R. Laurence Cullen, Hampton, N. H., on brief, for plaintiff, appellant.
William H. Shaheen, U. S. Atty., and Robert T. Kennedy, Asst. U. S. Atty., Concord, N. H., on brief, for defendant, appellee.
Before COFFIN, Chief Judge, CAMPBELL and BOWNES, Circuit Judges.
COFFIN, Chief Judge.
This is an appeal from the district court's dismissal of plaintiff's two million dollar action against the United States under the Federal Tort Claims Act, 28 U.S.C. §§ 1346(b), 2671 et seq., for the wrongful death of her husband and for loss of consortium. The district court found that plaintiff prematurely had filed suit prior to the appropriate agency's final disposition of her administrative claim, a necessary prerequisite to filing an action under the Federal Tort Claims Act, 28 U.S.C. § 2675(a).1 We affirm.

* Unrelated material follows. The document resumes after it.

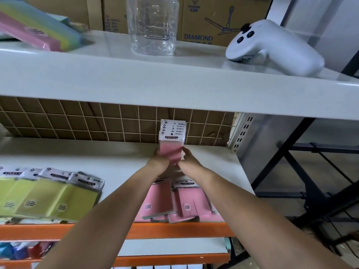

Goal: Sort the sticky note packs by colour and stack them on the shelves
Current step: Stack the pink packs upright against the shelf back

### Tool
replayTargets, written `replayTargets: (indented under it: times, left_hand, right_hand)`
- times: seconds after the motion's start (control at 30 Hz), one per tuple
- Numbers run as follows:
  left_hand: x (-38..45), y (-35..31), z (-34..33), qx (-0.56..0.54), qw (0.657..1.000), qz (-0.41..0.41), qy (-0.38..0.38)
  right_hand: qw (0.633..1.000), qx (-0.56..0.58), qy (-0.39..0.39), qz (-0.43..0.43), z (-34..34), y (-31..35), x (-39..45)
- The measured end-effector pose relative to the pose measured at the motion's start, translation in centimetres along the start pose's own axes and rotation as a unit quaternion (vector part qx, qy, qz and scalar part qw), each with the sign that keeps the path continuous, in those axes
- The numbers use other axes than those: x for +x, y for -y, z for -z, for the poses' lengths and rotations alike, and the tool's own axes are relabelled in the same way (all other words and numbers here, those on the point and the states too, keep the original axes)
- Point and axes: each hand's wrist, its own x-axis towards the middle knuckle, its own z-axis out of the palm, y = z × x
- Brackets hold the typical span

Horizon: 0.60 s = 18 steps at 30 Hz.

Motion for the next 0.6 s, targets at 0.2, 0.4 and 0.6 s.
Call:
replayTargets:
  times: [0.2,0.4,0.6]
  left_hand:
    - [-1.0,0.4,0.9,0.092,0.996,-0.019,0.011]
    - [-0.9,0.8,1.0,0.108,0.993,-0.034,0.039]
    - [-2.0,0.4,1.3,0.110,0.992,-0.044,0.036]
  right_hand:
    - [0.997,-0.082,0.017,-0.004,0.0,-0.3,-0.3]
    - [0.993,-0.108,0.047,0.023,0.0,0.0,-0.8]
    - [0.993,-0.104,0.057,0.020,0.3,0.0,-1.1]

The facts are fully set forth in the district court's opinion and therefore need only be briefly summarized here. On December 8, 1976, plaintiff and her husband were involved in a car accident with an employee of the United States Forest Service. Shortly after the accident, plaintiff's husband suffered a fatal heart attack. On August 19, 1977, plaintiff's attorney submitted in letter form to the Forest Service a claim for $2,000,000 in damages. The Forest Service wrote immediately to counsel, provided him with the appropriate administrative claim form (SF-95), asked him to complete it and to "provide us with the necessary evidence needed in support of a claim for personal injury and death as specified on the form." The agency advised counsel that it would begin to process the claim upon receipt of the documented SF-95 administrative claim form. Not until December 12, 1977, almost four months later, did counsel submit the administrative claim to the Forest Service asking one million dollars in damages for plaintiff's husband's wrongful death and one million dollars in damages for plaintiff's personal injury. However, despite the agency's specific directions, counsel failed to document the claim.2 The agency again wrote to counsel detailing the information it required before it could begin to process plaintiff's personal injury claim. Counsel ignored the letter. The agency wrote to counsel on March 27, 1978 and again on August 25, 1978 seeking the requisite documentation. The letters also warned counsel that plaintiff's claim could not be processed without the solicited evidentiary support. Counsel, as before, failed to respond.
On October 10, 1979, counsel, who had ignored the agency's repeated warnings that it could not process plaintiff's administrative claim without the requested evidentiary support, deemed the claim denied and filed suit on the ground that the agency had failed ". . . to make final disposition of (her) claim within six months after it (was) filed", 28 U.S.C. § 2675(a). The suit sought two million dollars for wrongful death and for loss of consortium, but not for personal injury. The record shows that counsel had decided, prior to filing suit, to abandon the personal injury claim as unsupportable but had neglected to so advise the Forest Service who was waiting to process the claim.
The government moved to dismiss the complaint arguing that plaintiff's failure to exhaust her administrative remedies as required by 28 U.S.C. § 2675(a) deprived the district court of subject matter jurisdiction.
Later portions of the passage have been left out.